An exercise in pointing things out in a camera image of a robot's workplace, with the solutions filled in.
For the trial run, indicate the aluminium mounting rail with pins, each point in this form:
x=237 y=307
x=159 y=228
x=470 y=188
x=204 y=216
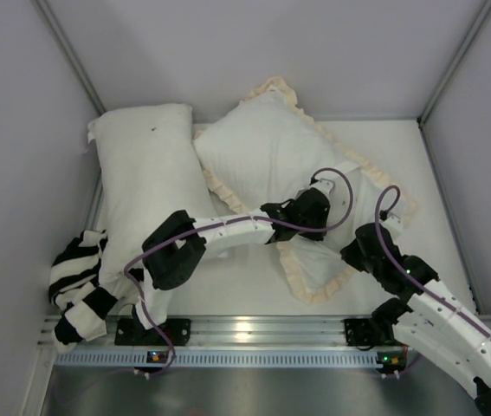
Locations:
x=234 y=331

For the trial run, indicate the perforated grey cable duct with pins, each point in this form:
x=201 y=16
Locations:
x=237 y=358

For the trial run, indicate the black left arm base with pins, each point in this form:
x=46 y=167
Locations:
x=129 y=332

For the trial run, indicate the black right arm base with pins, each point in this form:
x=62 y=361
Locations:
x=368 y=333

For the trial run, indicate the aluminium frame post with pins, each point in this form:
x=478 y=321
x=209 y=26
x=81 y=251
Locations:
x=461 y=52
x=54 y=26

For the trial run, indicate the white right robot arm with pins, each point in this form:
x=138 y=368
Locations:
x=421 y=314

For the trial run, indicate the right aluminium frame post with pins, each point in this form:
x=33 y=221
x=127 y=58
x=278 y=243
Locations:
x=461 y=52

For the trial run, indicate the black and white striped pillowcase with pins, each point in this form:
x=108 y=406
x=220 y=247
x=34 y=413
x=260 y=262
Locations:
x=74 y=288

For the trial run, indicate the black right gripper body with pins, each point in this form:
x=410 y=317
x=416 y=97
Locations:
x=371 y=241

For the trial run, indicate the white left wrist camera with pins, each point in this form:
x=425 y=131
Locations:
x=325 y=186

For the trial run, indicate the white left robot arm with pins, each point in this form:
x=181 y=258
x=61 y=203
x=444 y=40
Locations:
x=175 y=249

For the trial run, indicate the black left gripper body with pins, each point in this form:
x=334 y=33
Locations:
x=314 y=208

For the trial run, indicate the left aluminium frame post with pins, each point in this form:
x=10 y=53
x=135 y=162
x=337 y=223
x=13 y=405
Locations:
x=54 y=26

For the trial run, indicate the bare white pillow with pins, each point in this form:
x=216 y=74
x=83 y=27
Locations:
x=149 y=169

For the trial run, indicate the grey pillowcase with cream frill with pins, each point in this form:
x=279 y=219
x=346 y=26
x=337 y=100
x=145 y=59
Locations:
x=265 y=151

PROBLEM STATEMENT
Where pictures sit among the data above, omit them, and output the rest exactly.

ANSWER AREA
An exercise in pointing things out in a camera image of a robot's workplace, with the solutions filled in.
For the trial run, indicate the aluminium mounting rail with pins, each point in this form:
x=237 y=307
x=159 y=228
x=470 y=188
x=204 y=216
Locations:
x=234 y=331

For the trial run, indicate the perforated grey cable duct with pins, each point in this form:
x=201 y=16
Locations:
x=237 y=358

For the trial run, indicate the black left arm base with pins, each point in this form:
x=46 y=167
Locations:
x=129 y=332

For the trial run, indicate the black right arm base with pins, each point in this form:
x=62 y=361
Locations:
x=368 y=333

For the trial run, indicate the aluminium frame post with pins, each point in this form:
x=478 y=321
x=209 y=26
x=81 y=251
Locations:
x=461 y=52
x=54 y=26

For the trial run, indicate the white right robot arm with pins, each point in this form:
x=138 y=368
Locations:
x=421 y=314

For the trial run, indicate the right aluminium frame post with pins, each point in this form:
x=33 y=221
x=127 y=58
x=278 y=243
Locations:
x=461 y=52

For the trial run, indicate the black and white striped pillowcase with pins, each point in this form:
x=108 y=406
x=220 y=247
x=34 y=413
x=260 y=262
Locations:
x=74 y=288

For the trial run, indicate the black right gripper body with pins, each point in this form:
x=410 y=317
x=416 y=97
Locations:
x=371 y=241

For the trial run, indicate the white left wrist camera with pins, each point in this form:
x=425 y=131
Locations:
x=325 y=186

For the trial run, indicate the white left robot arm with pins, each point in this form:
x=181 y=258
x=61 y=203
x=444 y=40
Locations:
x=175 y=249

For the trial run, indicate the black left gripper body with pins, each point in this form:
x=334 y=33
Locations:
x=314 y=208

For the trial run, indicate the left aluminium frame post with pins, each point in this form:
x=10 y=53
x=135 y=162
x=337 y=223
x=13 y=405
Locations:
x=54 y=26

For the trial run, indicate the bare white pillow with pins, each point in this form:
x=216 y=74
x=83 y=27
Locations:
x=149 y=169

For the trial run, indicate the grey pillowcase with cream frill with pins, each point in this form:
x=279 y=219
x=346 y=26
x=337 y=100
x=145 y=59
Locations:
x=265 y=151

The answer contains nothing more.